Interest rates are still at historically low levels. The European Central Bank (ECB) expects eurozone inflation to remain just below 2% in 2019 in line with the bank’s target. Considering the uncertainty surrounding Brexit, the ECB is unlikely to make aggressive interest rates changes unless there is a substantial overshoot on this forecast.

The US Federal Reserve signalled in 2018 that interest rates were likely to rise further in 2019, but this outlook was predicated on a strong US economy, and the Fed’s targets are less bound to inflation than the ECB’s. If interest rates are increased further, they are unlikely to go up far and fast, particularly amid signs that US growth is slowing.

Most economic forecasts now put global GDP growth slightly lower than the IMF’s October outlook, between 3.0-3.7%, but assume no major change in US interest rates as expectations about US GDP growth are revised downward.
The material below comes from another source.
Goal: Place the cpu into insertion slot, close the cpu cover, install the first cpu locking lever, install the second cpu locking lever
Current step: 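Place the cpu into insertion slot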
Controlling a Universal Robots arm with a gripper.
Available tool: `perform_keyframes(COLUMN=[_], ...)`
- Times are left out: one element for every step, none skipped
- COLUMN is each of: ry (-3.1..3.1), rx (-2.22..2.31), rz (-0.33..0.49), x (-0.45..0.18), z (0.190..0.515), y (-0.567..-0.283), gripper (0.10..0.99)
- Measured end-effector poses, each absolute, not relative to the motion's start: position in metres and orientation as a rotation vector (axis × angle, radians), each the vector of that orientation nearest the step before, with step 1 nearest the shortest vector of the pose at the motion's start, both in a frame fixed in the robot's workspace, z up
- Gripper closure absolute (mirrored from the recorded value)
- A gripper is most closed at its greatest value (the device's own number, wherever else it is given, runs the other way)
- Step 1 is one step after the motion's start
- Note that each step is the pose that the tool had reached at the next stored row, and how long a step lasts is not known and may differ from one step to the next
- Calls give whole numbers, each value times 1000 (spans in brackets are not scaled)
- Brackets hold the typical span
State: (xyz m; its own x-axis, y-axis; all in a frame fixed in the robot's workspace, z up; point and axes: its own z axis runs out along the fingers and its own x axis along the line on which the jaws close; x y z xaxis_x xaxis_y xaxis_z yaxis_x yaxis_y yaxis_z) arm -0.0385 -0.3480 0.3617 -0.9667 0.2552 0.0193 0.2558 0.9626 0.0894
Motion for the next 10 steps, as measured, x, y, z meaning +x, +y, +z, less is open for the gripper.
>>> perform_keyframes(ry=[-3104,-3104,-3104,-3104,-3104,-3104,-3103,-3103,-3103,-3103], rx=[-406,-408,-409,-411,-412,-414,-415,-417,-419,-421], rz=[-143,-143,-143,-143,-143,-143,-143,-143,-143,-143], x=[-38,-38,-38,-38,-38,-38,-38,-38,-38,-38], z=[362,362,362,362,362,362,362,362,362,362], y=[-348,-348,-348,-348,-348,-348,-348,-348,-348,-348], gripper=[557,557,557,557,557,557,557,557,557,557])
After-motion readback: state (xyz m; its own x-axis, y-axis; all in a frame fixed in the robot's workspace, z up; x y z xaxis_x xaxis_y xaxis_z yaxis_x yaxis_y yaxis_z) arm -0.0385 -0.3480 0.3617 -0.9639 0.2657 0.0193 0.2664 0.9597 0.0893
At present, conditions certainly imply weaker oil demand than in the last four years, but no collapse. OPEC predicts demand growth of 1.29 million b/d in 2019, the International Energy Agency 1.4 million b/d and the US Energy Information Administration 1.52 million b/d.

Trading pains

It’s clear that whatever the relative pain, the Sino-US trade war is hurting both sides. In December, a deal was reached to delay the imposition of further tariffs and Chinese and US officials started new talks January 4. China has also announced stimulus measures for its banking sector aimed at increasing lending to boost domestic investment.

Although it’s difficult to gauge the likelihood of either, a reduction in trade tensions between China and the US combined with the avoidance of a no-deal Brexit could change the economic outlook for 2019, and thus the demand outlook for oil, quite radically and fairly quickly.

Supply-side risks

The supply side is no less uncertain. Saudi Arabia appears to have followed through on promises to cut oil production in December, despite the new OPEC/non-OPEC agreement only coming into effect from January.

According to a Reuters survey, OPEC output fell by 460,000 b/d in December, Saudi Arabia accounting for 400,000 b/d. Riyadh appears once again to be willing to over comply, potentially supported by the UAE and Kuwait, suggesting that OPEC as a whole may deliver more than it has promised and sooner.

In the US, shale production remains on the up and up, with net gains from shale production expected to grow into January and the number of drilled but uncompleted wells (DUCs) still increasing. However, the business activity index of the Dallas Fed Energy Survey showed a huge drop for the fourth quarter to suggest only a marginal expansion in energy sector activity from the third quarter.

Brent crude is bumping along in the mid-$50s, but US marker West Texas Intermediate is a good $9/bbl lower putting it in the high-$40s, a sea change from the first 10 months of last year and not a price level that will sustain the expansion of 2018. If the fourth-quarter pause continues into the first-quarter 2019, the EIA’s forecast of a rise in US crude production from an average 10.9 million b/d in 2018 to 12.1 million in 2019 will almost certainly be revised down.

Rising spare capacity in Saudi Arabia and in the form of US DUCs also provides scope for Washington to harden its sanctions policy on Iran. Waivers were granted to importers of Iranian crude largely owing to US government concern over the impact of rising pump prices ahead of mid-term elections in the US. That electoral pressure has dissipated and the impact of a tougher line on sanctions would be to the benefit of both US crude producers and US ally Saudi Arabia.

There are in effect two short-term corrective factors in the oil market – OPEC/non-OPEC producers’ willingness to agree and implement cuts and US shale production. While the actions of one counteract the actions of the other, both are price responsive, which results in an imperfect, jerky synchronicity. The production curbing actions of both could come together just in time for the 2019 US driving season, lifting some of the current oil market gloom.